■ **Instructions to follow**
An exact copy of the data below is needed; please leave out any pictures.

■ **Data extract**

□ □ □ □

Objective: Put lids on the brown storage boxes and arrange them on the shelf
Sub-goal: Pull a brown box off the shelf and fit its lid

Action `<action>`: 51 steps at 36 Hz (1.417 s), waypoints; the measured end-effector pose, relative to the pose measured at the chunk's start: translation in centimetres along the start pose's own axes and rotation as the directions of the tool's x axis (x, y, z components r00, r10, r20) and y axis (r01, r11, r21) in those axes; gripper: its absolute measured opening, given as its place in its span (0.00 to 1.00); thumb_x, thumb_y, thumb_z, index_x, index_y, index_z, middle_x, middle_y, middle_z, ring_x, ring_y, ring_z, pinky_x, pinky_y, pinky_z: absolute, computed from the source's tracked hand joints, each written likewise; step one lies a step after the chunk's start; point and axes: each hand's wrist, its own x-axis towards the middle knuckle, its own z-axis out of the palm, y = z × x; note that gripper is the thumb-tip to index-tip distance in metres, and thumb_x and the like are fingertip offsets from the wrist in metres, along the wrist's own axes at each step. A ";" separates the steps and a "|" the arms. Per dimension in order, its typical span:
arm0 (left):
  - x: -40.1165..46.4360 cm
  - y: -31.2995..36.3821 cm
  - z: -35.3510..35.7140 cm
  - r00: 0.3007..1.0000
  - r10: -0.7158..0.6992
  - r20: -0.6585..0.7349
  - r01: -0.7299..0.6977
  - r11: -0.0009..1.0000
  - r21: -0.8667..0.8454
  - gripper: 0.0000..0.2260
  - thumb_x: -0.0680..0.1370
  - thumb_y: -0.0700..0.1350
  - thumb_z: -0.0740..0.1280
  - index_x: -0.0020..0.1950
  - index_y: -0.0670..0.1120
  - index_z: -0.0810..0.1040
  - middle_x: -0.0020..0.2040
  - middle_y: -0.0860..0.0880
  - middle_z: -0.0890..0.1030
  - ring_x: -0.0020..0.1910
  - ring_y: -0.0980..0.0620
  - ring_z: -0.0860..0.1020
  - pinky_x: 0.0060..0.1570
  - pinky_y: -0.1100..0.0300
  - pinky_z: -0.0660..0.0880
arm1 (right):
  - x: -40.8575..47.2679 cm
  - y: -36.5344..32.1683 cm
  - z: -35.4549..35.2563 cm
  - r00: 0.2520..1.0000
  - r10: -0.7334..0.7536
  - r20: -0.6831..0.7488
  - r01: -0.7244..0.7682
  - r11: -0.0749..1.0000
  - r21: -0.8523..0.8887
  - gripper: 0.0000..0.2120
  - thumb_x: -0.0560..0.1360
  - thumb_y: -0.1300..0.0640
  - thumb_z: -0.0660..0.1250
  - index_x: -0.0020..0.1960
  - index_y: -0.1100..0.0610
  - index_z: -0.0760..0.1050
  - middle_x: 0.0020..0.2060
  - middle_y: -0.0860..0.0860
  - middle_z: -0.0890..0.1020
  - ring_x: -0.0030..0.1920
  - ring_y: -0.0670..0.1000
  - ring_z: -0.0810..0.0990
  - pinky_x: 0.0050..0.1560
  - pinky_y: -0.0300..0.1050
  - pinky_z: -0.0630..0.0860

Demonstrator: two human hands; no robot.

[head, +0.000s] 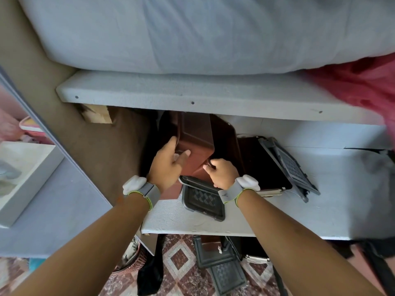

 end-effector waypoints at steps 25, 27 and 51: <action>-2.4 2.6 -0.9 0.809 0.536 0.243 -0.577 0.642 0.504 0.11 0.75 0.46 0.69 0.45 0.52 0.65 0.39 0.55 0.69 0.40 0.51 0.69 0.47 0.52 0.68 | 0.3 0.3 -10.4 0.953 0.280 0.116 -0.189 0.251 0.949 0.16 0.81 0.45 0.60 0.58 0.57 0.76 0.54 0.55 0.83 0.51 0.55 0.82 0.45 0.49 0.81; -2.8 3.2 -0.7 0.761 0.562 0.324 -0.644 0.593 0.484 0.09 0.75 0.44 0.69 0.46 0.52 0.68 0.39 0.55 0.70 0.41 0.51 0.70 0.49 0.53 0.68 | 0.3 0.7 -11.7 0.950 0.301 0.082 -0.147 0.201 0.969 0.19 0.79 0.40 0.60 0.55 0.55 0.77 0.55 0.55 0.83 0.55 0.55 0.82 0.50 0.52 0.80; -7.5 3.7 0.0 0.921 0.352 0.168 -0.378 0.911 0.164 0.24 0.72 0.39 0.64 0.66 0.55 0.77 0.79 0.53 0.59 0.80 0.47 0.50 0.76 0.49 0.48 | -9.0 9.3 -12.6 0.732 0.681 0.021 -0.168 0.151 0.974 0.06 0.72 0.65 0.60 0.40 0.56 0.71 0.40 0.54 0.73 0.43 0.54 0.76 0.58 0.64 0.77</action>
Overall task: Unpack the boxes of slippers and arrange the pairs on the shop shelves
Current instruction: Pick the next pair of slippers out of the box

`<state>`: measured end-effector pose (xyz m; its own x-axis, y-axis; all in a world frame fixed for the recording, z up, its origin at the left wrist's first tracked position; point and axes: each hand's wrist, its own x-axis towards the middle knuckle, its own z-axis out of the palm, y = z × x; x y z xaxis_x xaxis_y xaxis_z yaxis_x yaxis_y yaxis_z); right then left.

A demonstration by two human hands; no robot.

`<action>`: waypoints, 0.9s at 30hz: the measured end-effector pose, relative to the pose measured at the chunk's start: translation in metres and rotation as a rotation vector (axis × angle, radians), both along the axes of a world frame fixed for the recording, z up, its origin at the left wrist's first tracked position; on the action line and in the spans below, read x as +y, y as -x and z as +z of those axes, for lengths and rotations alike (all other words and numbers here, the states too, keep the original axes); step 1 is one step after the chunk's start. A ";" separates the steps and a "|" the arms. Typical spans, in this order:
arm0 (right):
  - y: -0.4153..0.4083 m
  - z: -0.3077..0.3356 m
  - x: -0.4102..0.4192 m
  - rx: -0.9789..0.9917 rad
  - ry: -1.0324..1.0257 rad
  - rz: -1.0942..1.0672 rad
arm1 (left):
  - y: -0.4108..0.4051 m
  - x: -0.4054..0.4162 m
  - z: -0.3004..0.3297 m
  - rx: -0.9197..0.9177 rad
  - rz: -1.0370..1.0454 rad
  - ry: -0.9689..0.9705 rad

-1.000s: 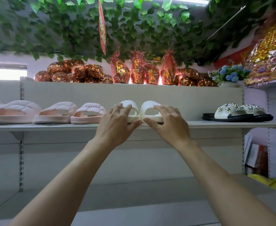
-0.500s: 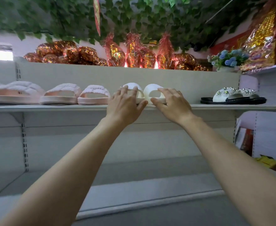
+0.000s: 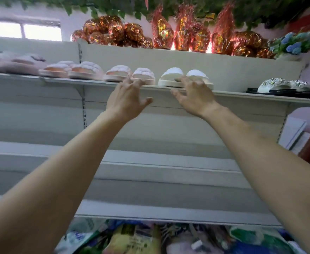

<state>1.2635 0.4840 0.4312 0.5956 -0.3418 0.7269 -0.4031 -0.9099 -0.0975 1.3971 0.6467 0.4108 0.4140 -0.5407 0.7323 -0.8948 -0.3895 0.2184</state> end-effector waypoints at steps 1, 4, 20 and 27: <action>0.000 -0.006 0.012 0.012 -0.007 0.025 | 0.004 0.017 -0.007 0.013 0.022 -0.001; -0.003 -0.028 0.051 0.020 -0.026 0.107 | 0.009 0.070 -0.029 0.067 0.068 0.003; -0.139 -0.147 0.328 0.087 -0.086 0.461 | -0.086 0.372 -0.126 0.058 0.373 -0.018; -0.274 -0.165 0.471 0.129 -0.146 0.565 | -0.189 0.524 -0.139 0.116 0.475 -0.073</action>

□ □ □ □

■ **Finished exercise**
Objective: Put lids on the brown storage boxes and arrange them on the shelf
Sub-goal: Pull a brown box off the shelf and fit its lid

Action `<action>`: 51 steps at 36 Hz (1.417 s), waypoints; the measured end-effector pose, relative to the pose measured at the chunk's start: translation in centimetres along the start pose's own axes and rotation as the directions of the tool's x axis (x, y, z components r00, r10, r20) and y axis (r01, r11, r21) in those axes; gripper: its absolute measured opening, given as its place in its span (0.00 to 1.00); thumb_x, thumb_y, thumb_z, index_x, index_y, index_z, middle_x, middle_y, middle_z, ring_x, ring_y, ring_z, pinky_x, pinky_y, pinky_z: absolute, computed from the source's tracked hand joints, each written likewise; step one lies a step after the chunk's start; point and axes: each hand's wrist, its own x-axis towards the middle knuckle, its own z-axis out of the palm, y = z × x; note that gripper is the thumb-tip to index-tip distance in metres, and thumb_x and the like are fingertip offsets from the wrist in metres, along the wrist's own axes at each step. A ";" separates the steps and a "|" the arms. Per dimension in order, its typical span:
arm0 (left):
  - x: -40.1165..46.4360 cm
  - y: -31.2995..36.3821 cm
  - z: -35.3510..35.7140 cm
  - r00: 0.3007..1.0000
  - r10: -0.7158..0.6992
  - r20: -0.6585..0.7349
  - r01: -0.7299..0.6977
  - r11: -0.0009..1.0000
  - r21: -0.8667..0.8454
  - gripper: 0.0000..0.2260
  - thumb_x: -0.0680..0.1370
  - thumb_y: -0.0700..0.1350
  - thumb_z: -0.0740..0.1280
  - index_x: -0.0020..0.1950
  - index_y: -0.0670..0.1120
  - index_z: -0.0810..0.1040
  - middle_x: -0.0020..0.2040
  - middle_y: -0.0860..0.0880
  - middle_z: -0.0890..0.1030
  - ring_x: -0.0020..0.1910
  - ring_y: -0.0980..0.0620
  - ring_z: -0.0860..0.1020
  - pinky_x: 0.0060..0.1570
  - pinky_y: -0.1100..0.0300
  - pinky_z: -0.0660..0.0880
arm1 (right):
  - x: -40.8575..47.2679 cm
  - y: -36.5344..32.1683 cm
  - z: -35.4549..35.2563 cm
  - r00: 0.2520..1.0000
  - r10: -0.7334..0.7536
  - r20: -0.6831..0.7488
  - r01: -0.7244..0.7682
  - r11: -0.0749..1.0000
  - r21: -0.8523..0.8887
  - gripper: 0.0000..0.2120
  - thumb_x: -0.0560..0.1360
  - thumb_y: -0.1300..0.0640
  - thumb_z: -0.0660..0.1250
  - index_x: -0.0020..0.1960
  - index_y: -0.1100..0.0610
  - index_z: -0.0760..0.1050
  - middle_x: 0.0020..0.2060
  - middle_y: -0.0860..0.0860
  - middle_z: -0.0890..0.1020
  - ring_x: -0.0030..0.1920
  - ring_y: -0.0670..0.1000
  - ring_z: -0.0810..0.0990
  - pinky_x: 0.0050..0.1560
  - pinky_y: -0.0300..0.1050
  - pinky_z: -0.0630..0.0860

Demonstrator: two human hands; no robot.

[head, +0.000s] 

 end-effector waypoints at steps 25, 27 and 51: <action>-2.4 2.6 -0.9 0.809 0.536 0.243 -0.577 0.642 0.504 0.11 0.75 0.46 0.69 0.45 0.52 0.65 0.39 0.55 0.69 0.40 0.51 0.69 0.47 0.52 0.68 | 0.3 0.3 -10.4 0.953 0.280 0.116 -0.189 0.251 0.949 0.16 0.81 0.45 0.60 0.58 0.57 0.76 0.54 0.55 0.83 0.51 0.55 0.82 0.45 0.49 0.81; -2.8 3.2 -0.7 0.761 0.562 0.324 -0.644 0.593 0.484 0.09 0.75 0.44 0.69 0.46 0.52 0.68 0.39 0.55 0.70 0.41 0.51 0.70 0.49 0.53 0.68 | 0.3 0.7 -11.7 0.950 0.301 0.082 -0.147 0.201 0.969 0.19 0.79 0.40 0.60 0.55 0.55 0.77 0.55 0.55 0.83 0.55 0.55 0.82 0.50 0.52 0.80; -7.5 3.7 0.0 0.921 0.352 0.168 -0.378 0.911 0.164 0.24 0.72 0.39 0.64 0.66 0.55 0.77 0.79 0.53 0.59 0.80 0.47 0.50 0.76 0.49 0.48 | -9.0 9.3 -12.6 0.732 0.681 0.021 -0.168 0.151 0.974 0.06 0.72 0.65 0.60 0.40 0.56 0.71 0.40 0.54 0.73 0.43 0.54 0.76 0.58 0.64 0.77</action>
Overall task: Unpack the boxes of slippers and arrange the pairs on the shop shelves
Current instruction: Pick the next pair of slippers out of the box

`<state>`: measured end-effector pose (xyz m; its own x-axis, y-axis; all in a world frame fixed for the recording, z up, its origin at the left wrist's first tracked position; point and axes: each hand's wrist, its own x-axis towards the middle knuckle, its own z-axis out of the palm, y = z × x; x y z xaxis_x xaxis_y xaxis_z yaxis_x yaxis_y yaxis_z); right then left.

A demonstration by two human hands; no robot.

`<action>`: waypoints, 0.9s at 30hz: the measured end-effector pose, relative to the pose measured at the chunk's start: translation in metres and rotation as a rotation vector (axis × angle, radians), both along the axes of a world frame fixed for the recording, z up, its origin at the left wrist's first tracked position; on the action line and in the spans below, read x as +y, y as -x and z as +z of those axes, for lengths and rotations alike (all other words and numbers here, the states too, keep the original axes); step 1 is one step after the chunk's start. A ";" separates the steps and a "|" the arms. Typical spans, in this order:
arm0 (right):
  - y: -0.4153..0.4083 m
  - z: -0.3077..0.3356 m
  - x: -0.4102..0.4192 m
  - rx: -0.9789..0.9917 rad
  - ry: -1.0324..1.0257 rad
  - rz: -1.0942..1.0672 rad
arm1 (left):
  - y: -0.4108..0.4051 m
  - x: -0.4054..0.4162 m
  - z: -0.3004..0.3297 m
  - rx: -0.9197..0.9177 rad
  - rz: -1.0370..1.0454 rad
  - ry: -0.9689..0.9705 rad

-1.000s: 
-0.500s: 
+0.000s: 

<state>1.2635 0.4840 0.4312 0.5956 -0.3418 0.7269 -0.4031 -0.9099 -0.0975 1.3971 0.6467 0.4108 0.4140 -0.5407 0.7323 -0.8948 -0.3895 0.2184</state> end-effector waypoints at steps 1, 4, 20 and 27: <action>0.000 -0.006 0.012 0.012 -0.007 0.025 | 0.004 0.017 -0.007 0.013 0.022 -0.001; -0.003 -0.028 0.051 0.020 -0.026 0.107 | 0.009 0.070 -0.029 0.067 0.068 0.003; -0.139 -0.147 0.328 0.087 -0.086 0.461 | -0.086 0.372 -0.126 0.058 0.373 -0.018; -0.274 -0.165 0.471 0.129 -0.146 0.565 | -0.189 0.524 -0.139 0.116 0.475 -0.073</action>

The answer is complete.